On 11 November, the al-Karak fighters repelled the regime’s attempt to break into the town, after clashes between the two sides, before entering negotiations and allowing the regime forces to search.
Eighth Brigade withdrawal of military posts ended tension with As-Suwayda
The “Eighth Brigade” withdrew its military posts in al-Qarya town in the southern As-Suwayda countryside on the administrative border of Daraa province on 9 November.
The withdrawal came as the first point of agreement between dignitaries from Daraa and As-Suwayda governorates in southern Syria. The agreement resulted from negotiations between the two provinces’ prominent citizens on handing over points to the As-Suwayda residents only, not to any other military authorities, in addition to other terms.
Through the withdrawal move, the “Eighth Brigade” managed to end the tension with the residents and the local factions of As-Suwayda, as the land from which the “Eighth Brigade” withdrew was the cause of the clashes that took place last September due to its historical symbolism to the people of As-Suwayda. Besides, the positioning of al-Awda forces in the area was provoking to the people of As-Suwayda, according to what the civil activist Ahed Murad pointed out previously to Enab Baladi.
An attempt to merge with former local opposition factions
On 5 November, representatives of the “central committees” in Daraa met with some dignitaries and leaders of the Fifth Corps in al-’Ash’ari town in western Daraa countryside to consult on forming a unified committee to represent the governorate.
Al-Awda talked about the formation of a “unified army” for the Hauran region in Daraa, during a speech on 23 June, during the condolences of delegations from Hauran for the death of fighters after the bombing of a military transport bus belonging to the “Fifth Corps.”
In his speech, al-Awda said, “soon, Hauran will be unified as one entity, one body, and one army, and this formation will not be for the protection of Hauran only but will serve as the strongest tool to protect Syria.”
A member of the central committee from the western region, who asked Enab Baladi not to be mentioned, said earlier that the meeting was “preparatory and consultative to form a unified body for all Daraa areas,” and that the official statement of the new formation announcement would be soon.
Researcher at the “European University” and the “Middle East” Institute, who specializes in South Syrian dynamics, Abdullah al-Jabasini, said to Enab Baladi that the formation of a unified committee would enhance the strength of the “Eighth Brigade”, its legitimacy, and attraction of several former opposition fighters, along with military service deserters and evaders.
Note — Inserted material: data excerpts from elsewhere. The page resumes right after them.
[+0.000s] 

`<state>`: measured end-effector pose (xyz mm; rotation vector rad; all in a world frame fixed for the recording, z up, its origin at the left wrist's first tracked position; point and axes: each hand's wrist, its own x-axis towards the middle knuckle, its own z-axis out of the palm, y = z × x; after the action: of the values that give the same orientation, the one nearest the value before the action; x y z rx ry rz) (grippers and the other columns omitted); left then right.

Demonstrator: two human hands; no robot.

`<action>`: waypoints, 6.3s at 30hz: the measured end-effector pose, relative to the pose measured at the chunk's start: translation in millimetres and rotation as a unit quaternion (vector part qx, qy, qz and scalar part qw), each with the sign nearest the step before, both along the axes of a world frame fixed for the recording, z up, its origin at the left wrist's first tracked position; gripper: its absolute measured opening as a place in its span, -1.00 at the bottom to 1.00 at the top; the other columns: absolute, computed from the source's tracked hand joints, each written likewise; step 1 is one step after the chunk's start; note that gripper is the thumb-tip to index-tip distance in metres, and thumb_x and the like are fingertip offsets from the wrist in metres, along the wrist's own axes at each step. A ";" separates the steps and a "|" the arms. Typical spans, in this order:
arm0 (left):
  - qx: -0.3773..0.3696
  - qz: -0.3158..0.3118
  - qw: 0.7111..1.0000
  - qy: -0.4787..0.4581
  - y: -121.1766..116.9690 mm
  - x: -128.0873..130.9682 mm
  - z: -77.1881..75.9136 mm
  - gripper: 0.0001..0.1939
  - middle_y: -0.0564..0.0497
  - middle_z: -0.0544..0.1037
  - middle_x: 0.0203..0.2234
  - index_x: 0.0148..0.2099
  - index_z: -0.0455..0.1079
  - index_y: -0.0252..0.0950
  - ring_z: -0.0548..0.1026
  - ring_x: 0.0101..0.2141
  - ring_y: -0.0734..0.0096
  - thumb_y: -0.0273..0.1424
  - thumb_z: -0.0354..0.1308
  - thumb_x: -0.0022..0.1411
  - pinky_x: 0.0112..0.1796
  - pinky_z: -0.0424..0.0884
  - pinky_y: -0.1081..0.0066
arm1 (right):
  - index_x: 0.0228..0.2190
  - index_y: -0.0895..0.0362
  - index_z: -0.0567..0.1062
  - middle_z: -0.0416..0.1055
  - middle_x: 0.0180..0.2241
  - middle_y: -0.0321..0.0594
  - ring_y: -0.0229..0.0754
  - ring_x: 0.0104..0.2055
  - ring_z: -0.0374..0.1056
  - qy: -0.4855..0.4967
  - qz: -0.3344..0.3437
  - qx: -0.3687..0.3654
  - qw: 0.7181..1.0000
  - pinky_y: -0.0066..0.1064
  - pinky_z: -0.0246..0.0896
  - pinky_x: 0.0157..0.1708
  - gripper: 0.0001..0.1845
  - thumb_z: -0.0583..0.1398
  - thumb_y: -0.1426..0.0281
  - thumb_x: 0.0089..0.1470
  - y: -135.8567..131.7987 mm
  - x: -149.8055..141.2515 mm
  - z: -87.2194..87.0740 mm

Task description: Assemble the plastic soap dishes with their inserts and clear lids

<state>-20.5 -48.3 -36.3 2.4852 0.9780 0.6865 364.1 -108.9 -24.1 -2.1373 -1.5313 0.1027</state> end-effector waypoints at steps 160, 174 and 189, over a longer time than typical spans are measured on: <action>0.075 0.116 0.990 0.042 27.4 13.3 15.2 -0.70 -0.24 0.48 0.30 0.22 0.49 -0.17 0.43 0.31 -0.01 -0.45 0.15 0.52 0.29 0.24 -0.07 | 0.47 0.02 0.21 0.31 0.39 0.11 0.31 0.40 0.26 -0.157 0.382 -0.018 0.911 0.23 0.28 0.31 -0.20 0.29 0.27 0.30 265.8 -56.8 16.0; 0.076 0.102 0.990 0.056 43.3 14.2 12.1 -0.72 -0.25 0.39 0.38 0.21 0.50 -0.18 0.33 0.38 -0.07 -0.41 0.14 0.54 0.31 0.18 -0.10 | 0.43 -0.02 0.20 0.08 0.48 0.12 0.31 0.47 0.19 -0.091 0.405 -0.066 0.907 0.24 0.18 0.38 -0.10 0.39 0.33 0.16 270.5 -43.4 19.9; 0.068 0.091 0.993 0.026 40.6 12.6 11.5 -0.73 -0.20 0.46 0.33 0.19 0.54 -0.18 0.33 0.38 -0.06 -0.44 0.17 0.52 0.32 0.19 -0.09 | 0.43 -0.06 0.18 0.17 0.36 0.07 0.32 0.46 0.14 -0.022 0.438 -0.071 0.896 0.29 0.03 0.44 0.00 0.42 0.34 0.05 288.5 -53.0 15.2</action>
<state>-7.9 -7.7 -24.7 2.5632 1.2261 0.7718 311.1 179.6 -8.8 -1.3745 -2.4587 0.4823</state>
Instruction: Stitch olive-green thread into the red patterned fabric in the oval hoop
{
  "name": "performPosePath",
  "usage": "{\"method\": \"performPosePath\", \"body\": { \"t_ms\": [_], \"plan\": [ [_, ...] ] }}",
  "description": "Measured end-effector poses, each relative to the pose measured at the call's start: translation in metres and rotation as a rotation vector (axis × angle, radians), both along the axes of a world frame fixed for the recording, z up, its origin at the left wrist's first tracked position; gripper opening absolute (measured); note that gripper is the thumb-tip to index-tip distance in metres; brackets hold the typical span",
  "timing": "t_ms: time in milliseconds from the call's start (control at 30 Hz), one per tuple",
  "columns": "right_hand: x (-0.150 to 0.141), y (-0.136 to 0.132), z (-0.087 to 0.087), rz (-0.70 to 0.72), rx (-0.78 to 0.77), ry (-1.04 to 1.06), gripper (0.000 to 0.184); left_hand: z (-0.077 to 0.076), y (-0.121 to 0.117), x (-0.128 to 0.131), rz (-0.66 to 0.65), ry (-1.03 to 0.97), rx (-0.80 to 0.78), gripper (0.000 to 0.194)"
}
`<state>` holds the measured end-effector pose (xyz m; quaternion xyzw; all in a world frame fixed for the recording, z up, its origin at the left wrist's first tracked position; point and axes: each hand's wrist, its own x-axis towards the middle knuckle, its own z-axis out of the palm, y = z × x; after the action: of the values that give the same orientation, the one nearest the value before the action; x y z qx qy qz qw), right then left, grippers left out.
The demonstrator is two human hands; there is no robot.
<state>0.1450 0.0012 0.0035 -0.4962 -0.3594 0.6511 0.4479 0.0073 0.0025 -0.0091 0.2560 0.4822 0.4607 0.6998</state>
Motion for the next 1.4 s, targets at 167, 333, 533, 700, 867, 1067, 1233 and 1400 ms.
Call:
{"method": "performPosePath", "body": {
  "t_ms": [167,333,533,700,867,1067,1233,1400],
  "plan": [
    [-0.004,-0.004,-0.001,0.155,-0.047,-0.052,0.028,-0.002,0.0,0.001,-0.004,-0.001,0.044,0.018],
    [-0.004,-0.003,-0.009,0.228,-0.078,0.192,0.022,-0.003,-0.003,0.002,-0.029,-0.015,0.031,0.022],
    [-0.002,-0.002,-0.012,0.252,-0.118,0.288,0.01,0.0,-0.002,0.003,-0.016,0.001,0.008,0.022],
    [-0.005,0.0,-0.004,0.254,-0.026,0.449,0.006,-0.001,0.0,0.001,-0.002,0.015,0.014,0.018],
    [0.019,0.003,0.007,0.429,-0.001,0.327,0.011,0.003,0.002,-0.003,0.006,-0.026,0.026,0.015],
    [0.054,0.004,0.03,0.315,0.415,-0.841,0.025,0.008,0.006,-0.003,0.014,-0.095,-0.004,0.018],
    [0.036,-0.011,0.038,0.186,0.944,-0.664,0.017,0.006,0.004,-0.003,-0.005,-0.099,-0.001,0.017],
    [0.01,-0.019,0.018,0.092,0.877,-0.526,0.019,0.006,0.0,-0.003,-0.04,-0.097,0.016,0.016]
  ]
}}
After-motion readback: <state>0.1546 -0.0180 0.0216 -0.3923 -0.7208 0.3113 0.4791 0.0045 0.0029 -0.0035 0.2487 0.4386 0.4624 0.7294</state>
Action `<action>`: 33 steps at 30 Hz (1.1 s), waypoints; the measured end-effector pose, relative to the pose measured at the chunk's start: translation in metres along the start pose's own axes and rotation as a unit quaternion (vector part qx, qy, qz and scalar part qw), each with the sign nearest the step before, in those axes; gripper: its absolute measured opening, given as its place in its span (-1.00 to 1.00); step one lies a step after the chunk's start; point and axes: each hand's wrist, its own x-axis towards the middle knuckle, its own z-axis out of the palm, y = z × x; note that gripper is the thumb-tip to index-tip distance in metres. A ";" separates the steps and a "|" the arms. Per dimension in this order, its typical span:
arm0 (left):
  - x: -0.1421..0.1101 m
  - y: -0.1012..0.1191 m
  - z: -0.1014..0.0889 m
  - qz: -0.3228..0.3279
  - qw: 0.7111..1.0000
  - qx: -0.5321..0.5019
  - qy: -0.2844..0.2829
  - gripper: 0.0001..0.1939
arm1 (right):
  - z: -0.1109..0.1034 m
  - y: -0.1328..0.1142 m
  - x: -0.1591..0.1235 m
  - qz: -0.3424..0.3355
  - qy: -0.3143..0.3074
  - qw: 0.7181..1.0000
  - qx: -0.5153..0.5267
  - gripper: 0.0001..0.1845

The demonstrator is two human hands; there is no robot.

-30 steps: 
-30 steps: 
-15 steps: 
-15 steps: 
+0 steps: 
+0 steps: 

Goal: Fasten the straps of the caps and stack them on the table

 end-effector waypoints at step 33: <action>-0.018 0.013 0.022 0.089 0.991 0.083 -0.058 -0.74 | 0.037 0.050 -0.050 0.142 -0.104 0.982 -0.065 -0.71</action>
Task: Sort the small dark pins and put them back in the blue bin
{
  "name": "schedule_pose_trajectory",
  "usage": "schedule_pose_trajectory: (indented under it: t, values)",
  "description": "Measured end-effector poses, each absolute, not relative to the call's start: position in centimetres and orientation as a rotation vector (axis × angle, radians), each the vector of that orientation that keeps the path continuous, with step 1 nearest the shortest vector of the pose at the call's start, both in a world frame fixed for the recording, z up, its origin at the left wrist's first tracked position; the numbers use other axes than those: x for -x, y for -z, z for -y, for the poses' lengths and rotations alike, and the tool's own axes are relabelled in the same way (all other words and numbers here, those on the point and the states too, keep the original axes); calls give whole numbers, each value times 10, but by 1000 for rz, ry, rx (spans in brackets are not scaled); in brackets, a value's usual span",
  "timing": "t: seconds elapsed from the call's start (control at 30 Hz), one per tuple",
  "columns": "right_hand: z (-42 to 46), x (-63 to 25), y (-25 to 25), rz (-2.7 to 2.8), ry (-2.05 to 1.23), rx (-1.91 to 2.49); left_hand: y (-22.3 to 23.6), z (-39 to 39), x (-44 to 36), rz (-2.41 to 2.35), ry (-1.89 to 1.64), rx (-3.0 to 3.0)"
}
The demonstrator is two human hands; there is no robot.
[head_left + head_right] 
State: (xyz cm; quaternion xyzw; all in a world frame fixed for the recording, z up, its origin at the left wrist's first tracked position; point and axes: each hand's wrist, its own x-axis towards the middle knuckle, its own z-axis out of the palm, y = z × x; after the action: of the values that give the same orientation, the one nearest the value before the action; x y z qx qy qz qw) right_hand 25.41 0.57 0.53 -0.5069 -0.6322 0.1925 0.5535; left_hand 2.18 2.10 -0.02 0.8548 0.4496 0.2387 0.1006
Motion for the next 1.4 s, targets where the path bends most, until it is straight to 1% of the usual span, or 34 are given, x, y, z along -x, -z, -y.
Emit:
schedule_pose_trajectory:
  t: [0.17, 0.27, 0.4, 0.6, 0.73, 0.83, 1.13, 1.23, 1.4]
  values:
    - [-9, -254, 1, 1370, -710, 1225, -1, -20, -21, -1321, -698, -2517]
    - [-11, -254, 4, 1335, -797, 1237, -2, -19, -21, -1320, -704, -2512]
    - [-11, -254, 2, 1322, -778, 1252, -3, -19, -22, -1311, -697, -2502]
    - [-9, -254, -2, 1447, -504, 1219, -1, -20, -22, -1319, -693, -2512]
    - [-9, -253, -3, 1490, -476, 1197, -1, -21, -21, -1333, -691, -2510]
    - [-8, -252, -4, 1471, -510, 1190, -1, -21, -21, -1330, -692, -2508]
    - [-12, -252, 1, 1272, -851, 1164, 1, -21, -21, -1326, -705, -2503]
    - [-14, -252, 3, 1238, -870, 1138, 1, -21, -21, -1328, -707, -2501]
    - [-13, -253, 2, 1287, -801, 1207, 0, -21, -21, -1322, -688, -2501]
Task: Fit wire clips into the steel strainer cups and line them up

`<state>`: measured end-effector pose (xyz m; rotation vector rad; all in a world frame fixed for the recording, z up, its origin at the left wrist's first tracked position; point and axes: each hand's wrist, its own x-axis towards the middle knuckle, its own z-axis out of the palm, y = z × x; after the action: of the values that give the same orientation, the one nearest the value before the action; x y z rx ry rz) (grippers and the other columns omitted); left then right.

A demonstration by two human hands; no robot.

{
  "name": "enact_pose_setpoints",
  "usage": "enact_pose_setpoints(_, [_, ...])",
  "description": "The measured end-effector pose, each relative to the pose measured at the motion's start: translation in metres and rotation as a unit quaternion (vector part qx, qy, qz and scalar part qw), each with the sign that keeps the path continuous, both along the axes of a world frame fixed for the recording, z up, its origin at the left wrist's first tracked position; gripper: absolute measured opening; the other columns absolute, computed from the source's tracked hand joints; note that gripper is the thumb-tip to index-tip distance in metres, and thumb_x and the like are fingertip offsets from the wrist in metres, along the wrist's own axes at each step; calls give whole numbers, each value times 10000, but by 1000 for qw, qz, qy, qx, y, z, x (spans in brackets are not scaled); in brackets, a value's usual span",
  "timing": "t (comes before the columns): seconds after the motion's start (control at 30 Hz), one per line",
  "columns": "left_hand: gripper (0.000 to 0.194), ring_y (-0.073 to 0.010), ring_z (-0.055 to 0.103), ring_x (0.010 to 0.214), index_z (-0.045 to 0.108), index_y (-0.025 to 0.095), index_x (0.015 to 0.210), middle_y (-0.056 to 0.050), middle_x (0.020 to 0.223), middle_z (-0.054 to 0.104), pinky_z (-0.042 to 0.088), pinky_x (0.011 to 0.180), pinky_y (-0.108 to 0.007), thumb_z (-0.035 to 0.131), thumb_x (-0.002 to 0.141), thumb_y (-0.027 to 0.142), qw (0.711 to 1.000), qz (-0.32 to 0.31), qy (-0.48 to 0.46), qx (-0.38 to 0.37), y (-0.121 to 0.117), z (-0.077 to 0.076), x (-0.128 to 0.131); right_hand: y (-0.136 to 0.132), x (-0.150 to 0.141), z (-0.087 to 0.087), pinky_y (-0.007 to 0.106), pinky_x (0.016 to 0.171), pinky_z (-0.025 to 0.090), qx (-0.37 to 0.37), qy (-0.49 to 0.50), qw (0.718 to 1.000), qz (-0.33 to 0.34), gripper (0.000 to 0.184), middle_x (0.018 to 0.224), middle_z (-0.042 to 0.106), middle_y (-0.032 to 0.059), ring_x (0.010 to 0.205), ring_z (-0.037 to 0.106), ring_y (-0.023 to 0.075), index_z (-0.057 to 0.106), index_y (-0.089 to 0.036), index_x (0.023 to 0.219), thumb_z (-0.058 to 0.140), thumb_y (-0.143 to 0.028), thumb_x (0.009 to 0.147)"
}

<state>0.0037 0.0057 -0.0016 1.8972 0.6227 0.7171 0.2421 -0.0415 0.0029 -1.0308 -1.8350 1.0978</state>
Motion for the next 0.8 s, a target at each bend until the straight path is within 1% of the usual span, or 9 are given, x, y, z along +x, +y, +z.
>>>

Al-Jabasini added, “the new force is expected to reduce Iran’s activity in southern Syria significantly.”
The “Eighth Brigade” competes with the regime’s military and security forces in terms of influence and control. Leaders and elements among the brigade were subjected to assassination attempts, most notably the targeting of a troops transport bus last June and the targeting of the central committee convoy in Daraa’s western countryside, injuring one of the brigade’s leaders last May.